# [What the task asks]
The entries are to be returned exactly, with images left out.
○ ○ ○ ○ ○ ○ ○
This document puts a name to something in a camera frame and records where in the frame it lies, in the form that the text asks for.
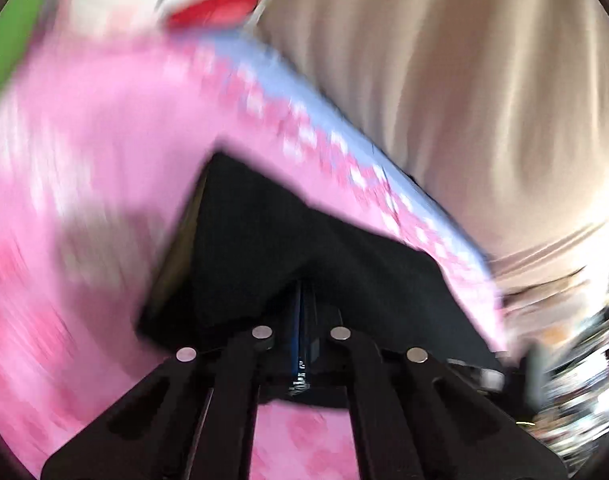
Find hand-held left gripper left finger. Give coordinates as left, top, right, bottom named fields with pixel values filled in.
left=41, top=281, right=306, bottom=480

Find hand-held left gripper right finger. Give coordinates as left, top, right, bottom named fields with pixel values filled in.
left=304, top=285, right=568, bottom=480

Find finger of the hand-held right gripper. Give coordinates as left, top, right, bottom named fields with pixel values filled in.
left=447, top=357, right=506, bottom=394

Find black pants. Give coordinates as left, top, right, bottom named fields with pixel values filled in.
left=134, top=147, right=505, bottom=413

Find pink floral printed blanket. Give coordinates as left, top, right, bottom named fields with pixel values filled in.
left=0, top=25, right=510, bottom=480

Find beige curtain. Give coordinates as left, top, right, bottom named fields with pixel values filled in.
left=257, top=0, right=609, bottom=311

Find green panel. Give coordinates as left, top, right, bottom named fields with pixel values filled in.
left=0, top=0, right=55, bottom=106
○ ○ ○ ○ ○ ○ ○
# [Your response]
This document puts a name to something in a camera frame and records where in the frame it lies, in the form that the text asks for.
Find hand-held left gripper left finger. Give coordinates as left, top, right, bottom named fields with pixel values filled in.
left=41, top=281, right=306, bottom=480

Find hand-held left gripper right finger. Give coordinates as left, top, right, bottom named fields with pixel values filled in.
left=304, top=285, right=568, bottom=480

Find finger of the hand-held right gripper. Give coordinates as left, top, right, bottom named fields with pixel values filled in.
left=447, top=357, right=506, bottom=394

Find black pants. Give coordinates as left, top, right, bottom named fields with pixel values filled in.
left=134, top=147, right=505, bottom=413

Find pink floral printed blanket. Give coordinates as left, top, right, bottom named fields with pixel values filled in.
left=0, top=25, right=510, bottom=480

Find beige curtain. Give coordinates as left, top, right, bottom named fields with pixel values filled in.
left=257, top=0, right=609, bottom=311

Find green panel. Give coordinates as left, top, right, bottom named fields with pixel values filled in.
left=0, top=0, right=55, bottom=106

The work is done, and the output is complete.